Task item
Find the word "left" in the data. Return every line where it appears.

Collected data
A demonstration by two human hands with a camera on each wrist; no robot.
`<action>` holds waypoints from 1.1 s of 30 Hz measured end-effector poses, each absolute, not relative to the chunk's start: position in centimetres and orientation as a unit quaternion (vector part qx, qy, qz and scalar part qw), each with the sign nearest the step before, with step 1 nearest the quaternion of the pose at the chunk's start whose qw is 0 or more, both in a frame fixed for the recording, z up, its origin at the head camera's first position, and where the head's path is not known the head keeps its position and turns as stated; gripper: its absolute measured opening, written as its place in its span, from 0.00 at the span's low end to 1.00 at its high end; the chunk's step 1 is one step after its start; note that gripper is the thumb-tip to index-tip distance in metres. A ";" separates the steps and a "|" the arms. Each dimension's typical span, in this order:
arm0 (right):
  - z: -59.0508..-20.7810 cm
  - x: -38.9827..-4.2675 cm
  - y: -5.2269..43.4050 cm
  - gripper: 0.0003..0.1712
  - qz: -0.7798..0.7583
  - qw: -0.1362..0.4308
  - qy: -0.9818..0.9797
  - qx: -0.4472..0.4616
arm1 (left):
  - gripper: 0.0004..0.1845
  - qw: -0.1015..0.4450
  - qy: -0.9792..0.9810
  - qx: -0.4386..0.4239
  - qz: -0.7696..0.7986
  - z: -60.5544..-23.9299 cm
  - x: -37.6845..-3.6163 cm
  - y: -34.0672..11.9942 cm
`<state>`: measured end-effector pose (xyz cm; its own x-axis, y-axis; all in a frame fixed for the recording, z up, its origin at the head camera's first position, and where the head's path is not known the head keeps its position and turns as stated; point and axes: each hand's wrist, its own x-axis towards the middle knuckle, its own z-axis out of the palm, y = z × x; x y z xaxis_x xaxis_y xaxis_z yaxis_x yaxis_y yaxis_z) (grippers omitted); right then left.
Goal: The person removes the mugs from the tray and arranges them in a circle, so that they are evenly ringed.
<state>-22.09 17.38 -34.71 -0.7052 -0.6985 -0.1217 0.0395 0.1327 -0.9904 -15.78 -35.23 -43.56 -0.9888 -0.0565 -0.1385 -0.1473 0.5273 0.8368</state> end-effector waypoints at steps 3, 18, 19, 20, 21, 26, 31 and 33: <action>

Answer to the exercise
arm1 (left):
`<state>`: measured end-effector pose (xyz cm; its own x-axis, y-axis; all in a frame fixed for the recording, z up, its origin at the head camera's first position, and where the head's path is not known the head keeps its position and turns as stated; point and axes: each hand's wrist, its own x-axis towards the middle knuckle, its own z-axis out of the palm, y = z × x; x y z xaxis_x xaxis_y xaxis_z yaxis_x yaxis_y yaxis_z) (grippers omitted); right then left.

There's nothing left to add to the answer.